= Collected material =
%%

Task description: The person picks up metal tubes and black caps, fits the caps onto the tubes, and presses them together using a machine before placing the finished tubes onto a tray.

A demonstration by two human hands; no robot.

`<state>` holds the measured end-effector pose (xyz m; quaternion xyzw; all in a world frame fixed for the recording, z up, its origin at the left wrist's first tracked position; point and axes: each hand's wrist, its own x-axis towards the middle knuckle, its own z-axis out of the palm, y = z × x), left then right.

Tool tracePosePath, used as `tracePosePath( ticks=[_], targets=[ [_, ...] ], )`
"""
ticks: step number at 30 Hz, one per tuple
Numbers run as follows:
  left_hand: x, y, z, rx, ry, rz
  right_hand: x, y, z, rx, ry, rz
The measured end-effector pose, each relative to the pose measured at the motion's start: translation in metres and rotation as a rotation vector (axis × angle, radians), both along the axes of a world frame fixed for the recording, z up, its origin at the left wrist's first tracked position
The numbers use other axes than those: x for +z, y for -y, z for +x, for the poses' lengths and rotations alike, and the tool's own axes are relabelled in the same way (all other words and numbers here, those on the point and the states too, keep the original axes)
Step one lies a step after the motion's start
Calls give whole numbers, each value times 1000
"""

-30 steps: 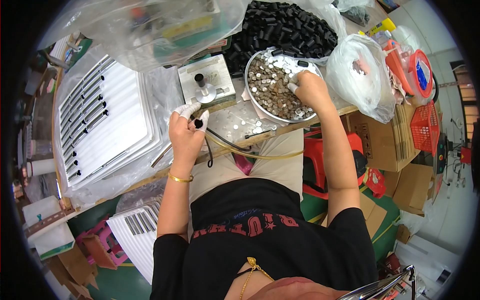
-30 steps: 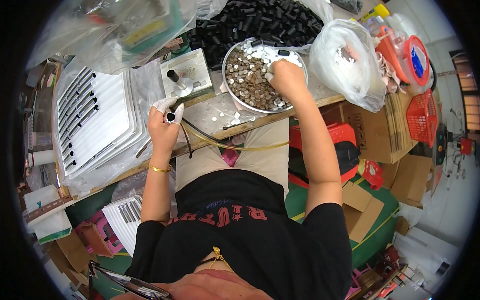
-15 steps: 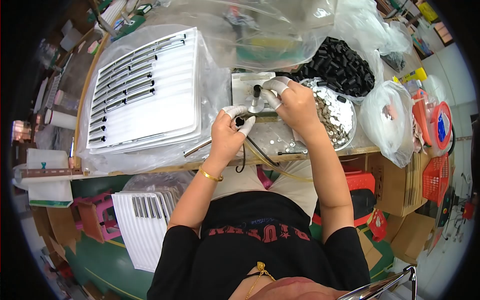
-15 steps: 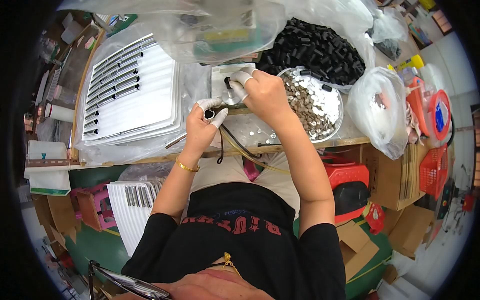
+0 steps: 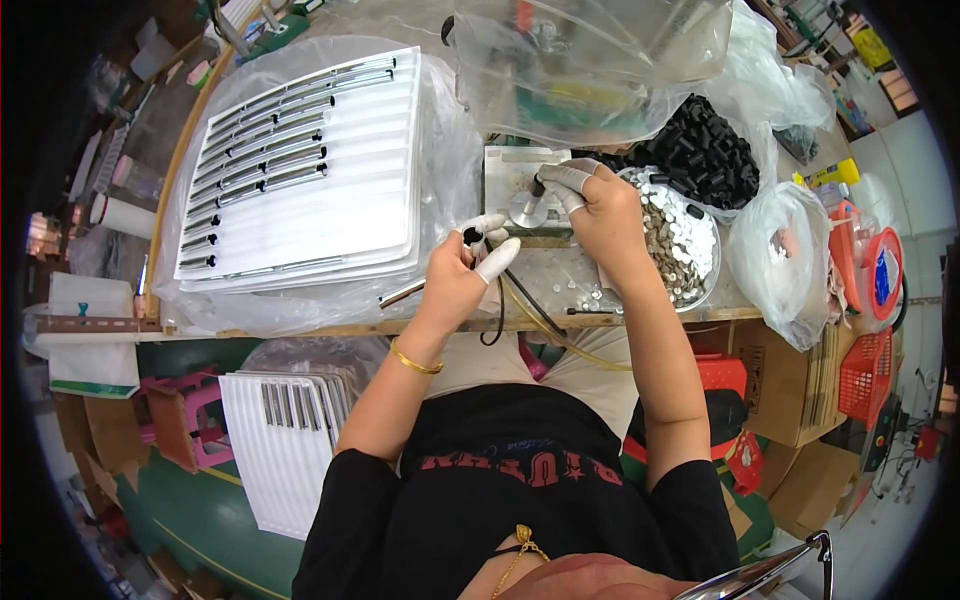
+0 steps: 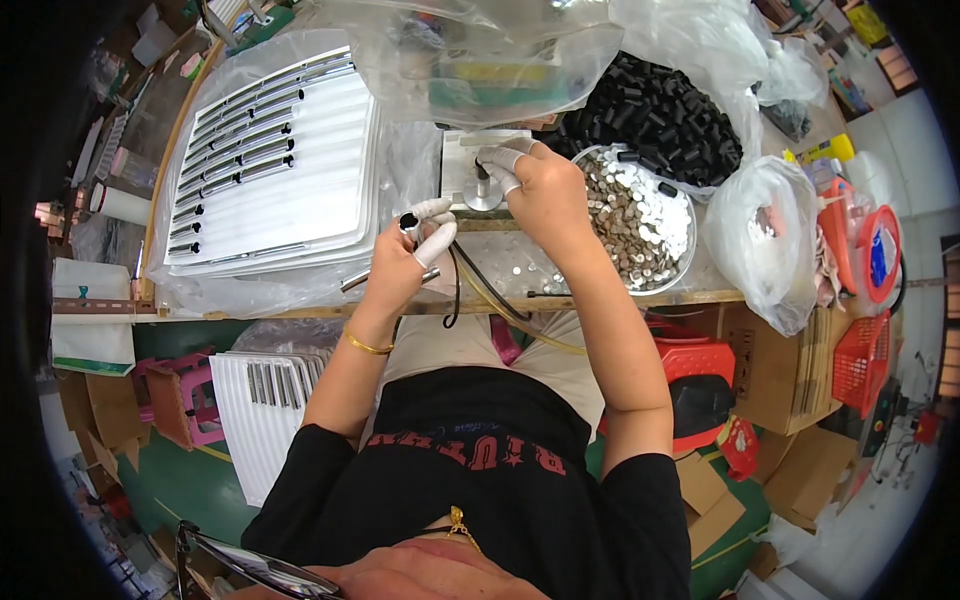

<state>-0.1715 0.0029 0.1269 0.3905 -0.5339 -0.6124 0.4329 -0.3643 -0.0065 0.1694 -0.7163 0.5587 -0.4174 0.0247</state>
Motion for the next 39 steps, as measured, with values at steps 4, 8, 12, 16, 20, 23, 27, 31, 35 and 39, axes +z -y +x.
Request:
tracePosePath(
  ticks=[4,8,12,16,20,23,27,31,35,39],
  targets=[
    [10,5,8,-90,-132,279,2,-2,0,4,-104,-48],
    [3,8,13,-356,-302,418,-5,-3,-1,4,-217,-138],
    [14,5,6,-352,-347,501,-1,-11,0,-14,-226,-157],
    [20,8,7,-441,-317,498,5,-33,8,196,-342,-216],
    [44,5,-1,-643,8,535,4,-44,12,314,-523,-251],
    [44,2,-4,-622,-374,538,-3,-36,-8,173,-443,-323],
    [11,17,-12,-76,133,81,-17,-22,-7,-23,273,-141],
    [-24,39,-29,170,763,-753,-35,-1,4,142,992,34],
    [-34,43,-42,225,830,-861,-43,6,10,225,1043,59],
    [-41,46,-43,217,813,-908,-44,9,12,190,927,57]
  ],
)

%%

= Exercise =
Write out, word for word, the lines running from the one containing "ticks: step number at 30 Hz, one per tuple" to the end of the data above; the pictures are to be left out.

= Task response =
ticks: step number at 30 Hz, one per tuple
Numbers run as follows:
  left_hand: x, y, z, rx, ry, rz
  right_hand: x, y, z, rx, ry, rz
The measured end-effector pose, each relative to the pose measured at the motion's start: translation in metres and rotation as a rotation vector (axis × angle, radians), both along the axes of a world frame fixed for the recording, z up, its origin at the left wrist's first tracked position
The numbers use other axes than those: x for +z, y for -y, z for +x, for the poses' lengths and rotations alike, and the tool's own axes are relabelled in the same way (all other words and numbers here, those on the point and the states too, keep the original axes)
Step one lies a step after the motion's start
Calls give whole numbers, each value times 1000
"""

-30 steps: 
-30 steps: 
-15 steps: 
-15 steps: 
+0 steps: 
+0 steps: 

<state>-0.1715 0.0029 0.1269 0.3905 -0.5339 -0.6124 0.4329 -0.3643 -0.0065 0.1694 -0.7163 0.5587 -0.4174 0.0247</state>
Motion for the next 39 steps, as measured, with values at steps 4, 8, 12, 16, 20, 23, 27, 31, 35 and 39, axes +z -y +x.
Request:
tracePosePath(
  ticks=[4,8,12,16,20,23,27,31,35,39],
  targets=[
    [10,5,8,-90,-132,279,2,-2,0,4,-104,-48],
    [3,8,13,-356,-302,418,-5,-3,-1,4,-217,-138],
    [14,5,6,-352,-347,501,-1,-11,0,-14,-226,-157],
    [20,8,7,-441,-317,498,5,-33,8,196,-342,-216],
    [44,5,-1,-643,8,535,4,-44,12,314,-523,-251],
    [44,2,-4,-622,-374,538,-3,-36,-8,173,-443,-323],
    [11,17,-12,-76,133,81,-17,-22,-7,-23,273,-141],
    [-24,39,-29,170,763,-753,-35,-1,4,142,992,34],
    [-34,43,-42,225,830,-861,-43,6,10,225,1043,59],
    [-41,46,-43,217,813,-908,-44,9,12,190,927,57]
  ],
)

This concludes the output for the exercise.